PROBLEM REQUIREMENTS:
Search the data below, and report every line in which "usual" occurs.

(Beginning of THE DATA)

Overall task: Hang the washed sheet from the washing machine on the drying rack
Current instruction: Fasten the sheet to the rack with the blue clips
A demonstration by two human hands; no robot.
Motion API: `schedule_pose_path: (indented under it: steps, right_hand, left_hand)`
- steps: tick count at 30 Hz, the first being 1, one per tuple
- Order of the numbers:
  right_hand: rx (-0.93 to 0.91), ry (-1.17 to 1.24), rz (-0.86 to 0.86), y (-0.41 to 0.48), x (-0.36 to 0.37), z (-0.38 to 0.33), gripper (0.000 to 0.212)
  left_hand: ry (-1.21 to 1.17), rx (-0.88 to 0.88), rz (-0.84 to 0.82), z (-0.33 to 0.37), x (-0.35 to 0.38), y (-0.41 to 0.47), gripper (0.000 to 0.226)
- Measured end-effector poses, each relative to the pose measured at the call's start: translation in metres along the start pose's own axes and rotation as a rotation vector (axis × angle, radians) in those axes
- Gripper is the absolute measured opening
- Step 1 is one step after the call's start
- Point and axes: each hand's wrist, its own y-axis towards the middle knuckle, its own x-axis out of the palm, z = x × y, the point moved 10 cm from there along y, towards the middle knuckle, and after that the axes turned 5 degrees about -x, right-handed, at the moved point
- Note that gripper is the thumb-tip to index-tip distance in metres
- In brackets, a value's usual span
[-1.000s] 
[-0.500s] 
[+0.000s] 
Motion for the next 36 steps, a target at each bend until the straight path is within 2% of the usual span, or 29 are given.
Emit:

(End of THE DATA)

ANSWER SECTION:
- In brackets, a value's usual span
Motion for the next 36 steps, a target at each bend until the straight path is within 2% of the usual span, or 29 are given.

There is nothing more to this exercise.